### Material supplied ###

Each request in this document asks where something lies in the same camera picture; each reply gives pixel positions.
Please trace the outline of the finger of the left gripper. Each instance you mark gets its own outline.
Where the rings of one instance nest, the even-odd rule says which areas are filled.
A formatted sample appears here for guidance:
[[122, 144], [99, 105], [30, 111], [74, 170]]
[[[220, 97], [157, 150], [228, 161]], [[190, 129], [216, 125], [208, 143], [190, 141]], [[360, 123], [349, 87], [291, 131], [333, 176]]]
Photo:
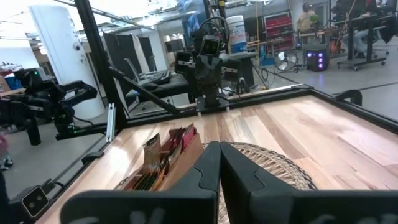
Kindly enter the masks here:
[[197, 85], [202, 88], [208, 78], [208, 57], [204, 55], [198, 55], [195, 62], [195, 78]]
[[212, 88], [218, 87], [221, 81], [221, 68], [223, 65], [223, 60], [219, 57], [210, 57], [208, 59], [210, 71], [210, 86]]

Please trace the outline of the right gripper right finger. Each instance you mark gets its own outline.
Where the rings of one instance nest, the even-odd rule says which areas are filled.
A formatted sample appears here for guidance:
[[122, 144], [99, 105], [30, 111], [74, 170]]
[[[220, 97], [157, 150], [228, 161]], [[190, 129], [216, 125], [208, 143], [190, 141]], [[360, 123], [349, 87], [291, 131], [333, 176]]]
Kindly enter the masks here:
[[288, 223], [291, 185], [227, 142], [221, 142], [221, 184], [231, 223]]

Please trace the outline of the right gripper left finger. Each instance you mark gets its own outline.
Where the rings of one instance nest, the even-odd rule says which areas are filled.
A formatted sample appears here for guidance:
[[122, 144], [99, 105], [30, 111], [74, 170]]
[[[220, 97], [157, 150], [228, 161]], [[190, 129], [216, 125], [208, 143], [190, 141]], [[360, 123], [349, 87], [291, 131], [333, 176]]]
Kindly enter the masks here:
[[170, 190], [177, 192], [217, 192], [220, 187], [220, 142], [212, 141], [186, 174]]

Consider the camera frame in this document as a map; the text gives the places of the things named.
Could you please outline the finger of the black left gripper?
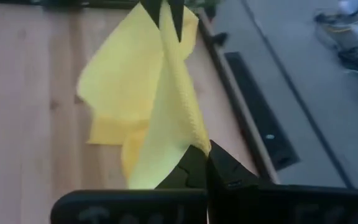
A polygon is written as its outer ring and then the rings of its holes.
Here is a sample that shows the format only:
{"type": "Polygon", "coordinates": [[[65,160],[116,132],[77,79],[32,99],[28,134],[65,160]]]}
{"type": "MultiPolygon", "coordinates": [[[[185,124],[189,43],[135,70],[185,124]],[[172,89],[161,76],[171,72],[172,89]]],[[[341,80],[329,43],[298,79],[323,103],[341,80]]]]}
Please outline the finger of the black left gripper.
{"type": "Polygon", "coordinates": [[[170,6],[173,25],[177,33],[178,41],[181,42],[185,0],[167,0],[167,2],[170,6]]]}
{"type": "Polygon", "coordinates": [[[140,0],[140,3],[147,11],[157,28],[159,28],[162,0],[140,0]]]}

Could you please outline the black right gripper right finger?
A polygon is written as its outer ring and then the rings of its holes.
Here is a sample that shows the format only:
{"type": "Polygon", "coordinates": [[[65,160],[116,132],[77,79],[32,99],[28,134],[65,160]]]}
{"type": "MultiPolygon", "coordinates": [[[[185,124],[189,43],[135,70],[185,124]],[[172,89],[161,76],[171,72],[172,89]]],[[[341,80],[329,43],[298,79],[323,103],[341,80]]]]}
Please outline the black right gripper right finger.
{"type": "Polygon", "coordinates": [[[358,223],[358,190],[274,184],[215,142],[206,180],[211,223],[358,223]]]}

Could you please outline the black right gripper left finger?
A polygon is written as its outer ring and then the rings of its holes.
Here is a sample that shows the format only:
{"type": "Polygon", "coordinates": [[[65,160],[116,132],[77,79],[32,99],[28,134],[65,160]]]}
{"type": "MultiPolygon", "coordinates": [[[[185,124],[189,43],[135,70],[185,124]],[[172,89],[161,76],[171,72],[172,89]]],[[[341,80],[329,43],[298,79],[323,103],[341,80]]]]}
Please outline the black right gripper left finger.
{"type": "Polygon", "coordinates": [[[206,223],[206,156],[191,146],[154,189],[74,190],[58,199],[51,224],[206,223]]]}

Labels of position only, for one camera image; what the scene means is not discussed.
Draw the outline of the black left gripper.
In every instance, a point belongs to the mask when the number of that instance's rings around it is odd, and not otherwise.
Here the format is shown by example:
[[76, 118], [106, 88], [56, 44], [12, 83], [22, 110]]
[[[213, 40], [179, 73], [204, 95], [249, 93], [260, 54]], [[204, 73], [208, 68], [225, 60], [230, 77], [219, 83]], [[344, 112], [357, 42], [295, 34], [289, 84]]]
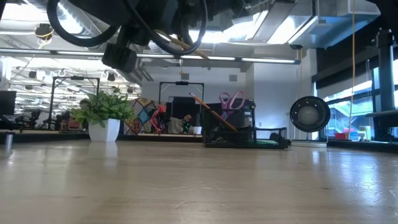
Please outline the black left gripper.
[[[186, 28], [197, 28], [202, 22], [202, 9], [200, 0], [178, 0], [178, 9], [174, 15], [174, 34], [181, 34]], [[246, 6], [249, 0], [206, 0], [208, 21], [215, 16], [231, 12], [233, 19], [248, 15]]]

###
### Material supplied ###

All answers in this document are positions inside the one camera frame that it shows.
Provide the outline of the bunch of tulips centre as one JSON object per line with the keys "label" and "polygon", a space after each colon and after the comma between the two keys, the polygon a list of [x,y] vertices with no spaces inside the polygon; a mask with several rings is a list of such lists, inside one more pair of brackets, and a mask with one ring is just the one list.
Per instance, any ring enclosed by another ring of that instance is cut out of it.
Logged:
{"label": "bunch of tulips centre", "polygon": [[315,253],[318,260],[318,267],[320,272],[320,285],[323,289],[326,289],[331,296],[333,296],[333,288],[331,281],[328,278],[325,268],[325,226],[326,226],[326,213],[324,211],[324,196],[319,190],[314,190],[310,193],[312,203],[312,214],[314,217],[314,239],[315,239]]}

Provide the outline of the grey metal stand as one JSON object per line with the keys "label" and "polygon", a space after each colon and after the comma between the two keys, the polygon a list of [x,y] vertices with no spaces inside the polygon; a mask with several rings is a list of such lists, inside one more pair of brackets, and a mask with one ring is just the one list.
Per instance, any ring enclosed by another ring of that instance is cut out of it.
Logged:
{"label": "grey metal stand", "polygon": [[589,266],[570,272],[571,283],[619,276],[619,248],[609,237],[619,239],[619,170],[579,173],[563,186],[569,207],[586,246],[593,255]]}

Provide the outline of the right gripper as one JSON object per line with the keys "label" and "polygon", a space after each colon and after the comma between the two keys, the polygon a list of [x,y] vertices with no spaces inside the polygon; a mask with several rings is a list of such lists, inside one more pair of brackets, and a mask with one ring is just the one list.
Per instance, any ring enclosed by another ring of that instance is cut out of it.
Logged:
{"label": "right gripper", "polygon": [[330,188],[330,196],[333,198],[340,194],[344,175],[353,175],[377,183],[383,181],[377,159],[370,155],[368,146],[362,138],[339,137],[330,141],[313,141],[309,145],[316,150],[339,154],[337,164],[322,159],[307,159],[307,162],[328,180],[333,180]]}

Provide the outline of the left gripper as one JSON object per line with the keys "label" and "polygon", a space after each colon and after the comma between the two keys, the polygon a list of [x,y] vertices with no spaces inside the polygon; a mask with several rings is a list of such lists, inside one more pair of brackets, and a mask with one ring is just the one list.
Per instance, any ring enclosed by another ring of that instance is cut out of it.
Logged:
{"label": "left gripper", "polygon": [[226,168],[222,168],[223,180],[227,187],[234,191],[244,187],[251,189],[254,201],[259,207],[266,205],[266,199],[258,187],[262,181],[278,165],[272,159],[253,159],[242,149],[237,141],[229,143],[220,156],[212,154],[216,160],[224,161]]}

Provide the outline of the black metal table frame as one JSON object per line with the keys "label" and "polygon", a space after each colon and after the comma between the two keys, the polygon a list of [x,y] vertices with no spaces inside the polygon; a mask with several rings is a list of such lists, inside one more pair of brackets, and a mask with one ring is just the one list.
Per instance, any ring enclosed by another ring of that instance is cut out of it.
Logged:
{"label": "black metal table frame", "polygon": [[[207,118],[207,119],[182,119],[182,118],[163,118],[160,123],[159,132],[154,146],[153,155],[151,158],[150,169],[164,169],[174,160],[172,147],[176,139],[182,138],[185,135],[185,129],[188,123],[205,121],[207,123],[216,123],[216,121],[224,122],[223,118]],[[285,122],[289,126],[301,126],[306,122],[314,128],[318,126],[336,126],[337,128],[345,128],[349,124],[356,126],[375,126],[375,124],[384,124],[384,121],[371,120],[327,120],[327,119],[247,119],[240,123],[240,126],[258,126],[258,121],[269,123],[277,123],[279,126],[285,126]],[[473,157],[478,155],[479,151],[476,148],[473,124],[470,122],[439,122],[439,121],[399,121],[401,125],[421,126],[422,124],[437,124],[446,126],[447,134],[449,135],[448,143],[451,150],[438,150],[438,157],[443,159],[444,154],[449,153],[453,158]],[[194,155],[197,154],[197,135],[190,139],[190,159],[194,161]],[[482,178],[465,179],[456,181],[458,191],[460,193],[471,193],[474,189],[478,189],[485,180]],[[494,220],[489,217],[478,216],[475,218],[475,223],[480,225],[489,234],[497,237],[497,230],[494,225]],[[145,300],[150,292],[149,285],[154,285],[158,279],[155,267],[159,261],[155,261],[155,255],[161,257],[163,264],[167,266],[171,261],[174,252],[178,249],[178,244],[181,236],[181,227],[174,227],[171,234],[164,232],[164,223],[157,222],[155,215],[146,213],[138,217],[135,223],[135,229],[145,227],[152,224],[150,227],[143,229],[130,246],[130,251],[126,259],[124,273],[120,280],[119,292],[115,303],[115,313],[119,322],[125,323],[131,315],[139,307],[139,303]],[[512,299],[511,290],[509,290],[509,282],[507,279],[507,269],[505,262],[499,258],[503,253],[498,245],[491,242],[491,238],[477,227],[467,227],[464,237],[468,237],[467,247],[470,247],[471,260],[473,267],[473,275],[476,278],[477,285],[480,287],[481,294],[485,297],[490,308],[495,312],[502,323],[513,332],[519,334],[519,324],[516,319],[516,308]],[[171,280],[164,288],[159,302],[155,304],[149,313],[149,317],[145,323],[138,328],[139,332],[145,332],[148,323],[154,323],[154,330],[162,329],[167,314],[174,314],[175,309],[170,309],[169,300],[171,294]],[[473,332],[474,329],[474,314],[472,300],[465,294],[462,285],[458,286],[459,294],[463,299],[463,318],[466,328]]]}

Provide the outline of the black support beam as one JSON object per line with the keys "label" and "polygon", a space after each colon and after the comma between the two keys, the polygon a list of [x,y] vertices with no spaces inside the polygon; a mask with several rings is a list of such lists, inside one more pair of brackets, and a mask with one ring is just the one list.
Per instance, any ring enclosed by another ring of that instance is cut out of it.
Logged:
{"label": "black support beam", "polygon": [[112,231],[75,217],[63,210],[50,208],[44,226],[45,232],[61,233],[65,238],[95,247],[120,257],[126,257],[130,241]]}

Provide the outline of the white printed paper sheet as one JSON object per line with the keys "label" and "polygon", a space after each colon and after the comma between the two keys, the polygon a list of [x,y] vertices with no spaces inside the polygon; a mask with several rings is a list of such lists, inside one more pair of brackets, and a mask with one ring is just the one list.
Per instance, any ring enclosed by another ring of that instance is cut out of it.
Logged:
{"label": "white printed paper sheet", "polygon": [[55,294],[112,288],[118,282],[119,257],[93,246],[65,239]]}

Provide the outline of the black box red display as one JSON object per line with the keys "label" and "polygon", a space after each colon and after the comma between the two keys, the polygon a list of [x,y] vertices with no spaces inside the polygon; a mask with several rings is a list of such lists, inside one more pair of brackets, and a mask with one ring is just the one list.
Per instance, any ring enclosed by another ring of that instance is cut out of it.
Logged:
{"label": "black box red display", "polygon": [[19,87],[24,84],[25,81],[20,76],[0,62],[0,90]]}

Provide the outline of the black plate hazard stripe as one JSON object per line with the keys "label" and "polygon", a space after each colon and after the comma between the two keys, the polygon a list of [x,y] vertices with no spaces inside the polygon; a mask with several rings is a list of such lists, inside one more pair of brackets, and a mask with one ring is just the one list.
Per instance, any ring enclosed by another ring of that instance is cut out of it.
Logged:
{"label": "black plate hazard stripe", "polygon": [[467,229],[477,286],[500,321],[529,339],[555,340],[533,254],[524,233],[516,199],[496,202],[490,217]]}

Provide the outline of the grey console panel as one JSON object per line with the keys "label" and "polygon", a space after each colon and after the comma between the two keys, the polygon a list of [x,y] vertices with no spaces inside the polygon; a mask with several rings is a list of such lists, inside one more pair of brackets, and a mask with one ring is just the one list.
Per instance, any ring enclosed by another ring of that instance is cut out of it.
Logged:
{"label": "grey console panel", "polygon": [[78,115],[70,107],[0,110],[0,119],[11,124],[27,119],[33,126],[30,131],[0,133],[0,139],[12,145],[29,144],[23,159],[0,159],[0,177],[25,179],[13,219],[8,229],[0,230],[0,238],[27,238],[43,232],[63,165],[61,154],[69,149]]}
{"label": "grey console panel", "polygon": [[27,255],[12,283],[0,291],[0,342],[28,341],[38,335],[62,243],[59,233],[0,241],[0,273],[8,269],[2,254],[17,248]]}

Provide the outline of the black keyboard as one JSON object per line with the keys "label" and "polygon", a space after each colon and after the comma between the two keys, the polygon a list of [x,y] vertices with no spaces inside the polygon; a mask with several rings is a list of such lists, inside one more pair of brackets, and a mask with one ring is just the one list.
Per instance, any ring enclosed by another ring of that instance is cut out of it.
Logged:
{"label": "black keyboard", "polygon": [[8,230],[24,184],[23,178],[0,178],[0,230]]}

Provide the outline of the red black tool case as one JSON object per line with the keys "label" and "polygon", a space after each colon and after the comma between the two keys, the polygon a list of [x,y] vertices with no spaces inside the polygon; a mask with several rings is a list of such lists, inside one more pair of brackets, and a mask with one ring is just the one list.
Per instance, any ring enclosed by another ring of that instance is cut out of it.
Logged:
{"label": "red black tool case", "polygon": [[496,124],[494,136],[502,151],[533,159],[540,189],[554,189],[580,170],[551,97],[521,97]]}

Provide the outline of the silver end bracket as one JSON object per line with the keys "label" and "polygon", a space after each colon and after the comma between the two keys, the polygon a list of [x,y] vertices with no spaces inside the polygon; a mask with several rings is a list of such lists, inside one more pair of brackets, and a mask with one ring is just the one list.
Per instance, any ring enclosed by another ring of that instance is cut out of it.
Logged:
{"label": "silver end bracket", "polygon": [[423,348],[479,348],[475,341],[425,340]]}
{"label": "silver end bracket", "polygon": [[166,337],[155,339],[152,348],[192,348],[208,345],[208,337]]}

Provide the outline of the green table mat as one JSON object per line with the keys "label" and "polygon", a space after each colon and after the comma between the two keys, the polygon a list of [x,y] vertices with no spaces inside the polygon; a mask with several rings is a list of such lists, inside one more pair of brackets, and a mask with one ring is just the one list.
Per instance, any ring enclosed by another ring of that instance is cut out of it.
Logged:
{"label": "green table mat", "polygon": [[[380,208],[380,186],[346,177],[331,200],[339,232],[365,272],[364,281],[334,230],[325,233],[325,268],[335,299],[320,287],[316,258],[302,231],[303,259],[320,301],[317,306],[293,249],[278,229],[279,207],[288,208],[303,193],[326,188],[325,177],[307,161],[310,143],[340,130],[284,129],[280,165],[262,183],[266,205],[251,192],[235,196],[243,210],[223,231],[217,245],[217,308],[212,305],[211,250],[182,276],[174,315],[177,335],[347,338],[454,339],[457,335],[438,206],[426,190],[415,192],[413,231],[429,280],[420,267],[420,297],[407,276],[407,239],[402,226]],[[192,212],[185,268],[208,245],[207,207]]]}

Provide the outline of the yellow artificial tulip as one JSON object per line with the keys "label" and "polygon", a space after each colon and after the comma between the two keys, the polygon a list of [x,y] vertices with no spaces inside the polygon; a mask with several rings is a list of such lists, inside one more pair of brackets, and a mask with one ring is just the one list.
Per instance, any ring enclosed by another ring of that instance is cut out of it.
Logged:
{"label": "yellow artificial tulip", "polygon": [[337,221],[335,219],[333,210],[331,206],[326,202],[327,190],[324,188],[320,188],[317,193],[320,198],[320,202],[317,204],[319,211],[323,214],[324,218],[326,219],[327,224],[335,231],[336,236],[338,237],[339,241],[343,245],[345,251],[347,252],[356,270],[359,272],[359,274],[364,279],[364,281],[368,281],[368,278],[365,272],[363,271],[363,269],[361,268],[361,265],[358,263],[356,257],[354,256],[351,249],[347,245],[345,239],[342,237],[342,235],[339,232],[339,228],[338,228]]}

###

→ Your assignment
If a line of the entries above includes the word "positions", count it; then state the total and nothing else.

→ Solution for this task
2